----- DATA PROVIDED

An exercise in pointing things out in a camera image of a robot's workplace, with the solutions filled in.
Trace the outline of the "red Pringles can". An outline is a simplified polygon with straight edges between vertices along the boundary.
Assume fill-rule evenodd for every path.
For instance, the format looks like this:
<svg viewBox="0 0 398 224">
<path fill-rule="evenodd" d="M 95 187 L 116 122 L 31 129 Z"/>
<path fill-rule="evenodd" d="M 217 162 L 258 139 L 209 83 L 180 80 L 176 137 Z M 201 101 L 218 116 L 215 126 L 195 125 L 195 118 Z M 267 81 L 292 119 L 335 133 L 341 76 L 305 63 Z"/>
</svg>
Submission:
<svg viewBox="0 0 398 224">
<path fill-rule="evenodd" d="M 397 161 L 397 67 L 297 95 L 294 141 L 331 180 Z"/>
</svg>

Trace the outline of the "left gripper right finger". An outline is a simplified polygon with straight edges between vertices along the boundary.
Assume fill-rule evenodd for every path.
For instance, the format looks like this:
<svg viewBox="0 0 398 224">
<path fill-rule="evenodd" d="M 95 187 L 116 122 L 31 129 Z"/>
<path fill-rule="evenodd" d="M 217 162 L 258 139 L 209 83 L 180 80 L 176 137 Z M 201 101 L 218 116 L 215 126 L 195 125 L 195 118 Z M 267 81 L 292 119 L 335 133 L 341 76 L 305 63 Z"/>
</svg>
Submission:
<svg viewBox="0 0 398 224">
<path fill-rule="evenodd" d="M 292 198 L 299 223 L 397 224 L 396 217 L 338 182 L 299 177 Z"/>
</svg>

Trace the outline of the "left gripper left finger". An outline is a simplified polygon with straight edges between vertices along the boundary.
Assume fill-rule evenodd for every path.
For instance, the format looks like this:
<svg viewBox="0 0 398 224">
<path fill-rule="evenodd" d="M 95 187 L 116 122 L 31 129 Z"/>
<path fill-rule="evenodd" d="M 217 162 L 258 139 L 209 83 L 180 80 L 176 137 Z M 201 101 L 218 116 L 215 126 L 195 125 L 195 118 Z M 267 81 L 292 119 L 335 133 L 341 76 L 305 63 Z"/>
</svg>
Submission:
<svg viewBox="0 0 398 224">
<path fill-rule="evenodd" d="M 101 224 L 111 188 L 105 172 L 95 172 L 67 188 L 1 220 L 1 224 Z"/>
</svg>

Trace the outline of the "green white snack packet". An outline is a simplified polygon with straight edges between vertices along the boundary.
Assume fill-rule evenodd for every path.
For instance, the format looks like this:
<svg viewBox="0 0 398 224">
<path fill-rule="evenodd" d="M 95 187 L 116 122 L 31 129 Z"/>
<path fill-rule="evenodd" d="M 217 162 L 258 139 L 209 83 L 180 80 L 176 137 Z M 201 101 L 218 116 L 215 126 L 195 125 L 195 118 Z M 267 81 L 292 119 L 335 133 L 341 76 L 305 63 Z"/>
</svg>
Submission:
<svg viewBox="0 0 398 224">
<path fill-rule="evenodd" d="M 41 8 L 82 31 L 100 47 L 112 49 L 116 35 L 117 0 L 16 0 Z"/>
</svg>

----------

- _EXERCISE OBJECTIVE_
An exact copy of every line above is what this asks for.

- _ANSWER FOR THIS EXERCISE_
An exercise in pointing things out in a camera image of a robot's workplace, with the solutions filled in.
Trace the outline of the "red Pringles can". An outline is a simplified polygon with straight edges between vertices along the boundary.
Assume fill-rule evenodd for every path.
For instance, the format looks like this:
<svg viewBox="0 0 398 224">
<path fill-rule="evenodd" d="M 95 187 L 116 122 L 31 129 Z"/>
<path fill-rule="evenodd" d="M 217 162 L 258 139 L 209 83 L 180 80 L 176 137 Z M 201 101 L 218 116 L 215 126 L 195 125 L 195 118 Z M 267 81 L 292 119 L 335 133 L 341 76 L 305 63 Z"/>
</svg>
Submission:
<svg viewBox="0 0 398 224">
<path fill-rule="evenodd" d="M 397 161 L 397 67 L 297 95 L 294 141 L 331 180 Z"/>
</svg>

Trace the outline of the "left gripper right finger". An outline is a simplified polygon with straight edges between vertices along the boundary.
Assume fill-rule evenodd for every path.
For instance, the format looks like this:
<svg viewBox="0 0 398 224">
<path fill-rule="evenodd" d="M 95 187 L 116 122 L 31 129 Z"/>
<path fill-rule="evenodd" d="M 217 162 L 258 139 L 209 83 L 180 80 L 176 137 Z M 201 101 L 218 116 L 215 126 L 195 125 L 195 118 Z M 267 81 L 292 119 L 335 133 L 341 76 L 305 63 Z"/>
</svg>
Submission:
<svg viewBox="0 0 398 224">
<path fill-rule="evenodd" d="M 292 198 L 299 223 L 397 224 L 396 217 L 338 182 L 299 177 Z"/>
</svg>

Trace the outline of the "left gripper left finger". An outline is a simplified polygon with straight edges between vertices along the boundary.
Assume fill-rule evenodd for every path.
For instance, the format looks like this:
<svg viewBox="0 0 398 224">
<path fill-rule="evenodd" d="M 95 187 L 116 122 L 31 129 Z"/>
<path fill-rule="evenodd" d="M 217 162 L 258 139 L 209 83 L 180 80 L 176 137 Z M 201 101 L 218 116 L 215 126 L 195 125 L 195 118 Z M 267 81 L 292 119 L 335 133 L 341 76 L 305 63 Z"/>
</svg>
Submission:
<svg viewBox="0 0 398 224">
<path fill-rule="evenodd" d="M 101 224 L 111 188 L 105 172 L 95 172 L 67 188 L 1 220 L 1 224 Z"/>
</svg>

Trace the outline of the "green white snack packet". An outline is a simplified polygon with straight edges between vertices along the boundary.
Assume fill-rule evenodd for every path.
For instance, the format looks like this:
<svg viewBox="0 0 398 224">
<path fill-rule="evenodd" d="M 95 187 L 116 122 L 31 129 Z"/>
<path fill-rule="evenodd" d="M 217 162 L 258 139 L 209 83 L 180 80 L 176 137 Z M 201 101 L 218 116 L 215 126 L 195 125 L 195 118 Z M 267 81 L 292 119 L 335 133 L 341 76 L 305 63 Z"/>
</svg>
Submission:
<svg viewBox="0 0 398 224">
<path fill-rule="evenodd" d="M 41 8 L 82 31 L 100 47 L 112 49 L 116 35 L 117 0 L 16 0 Z"/>
</svg>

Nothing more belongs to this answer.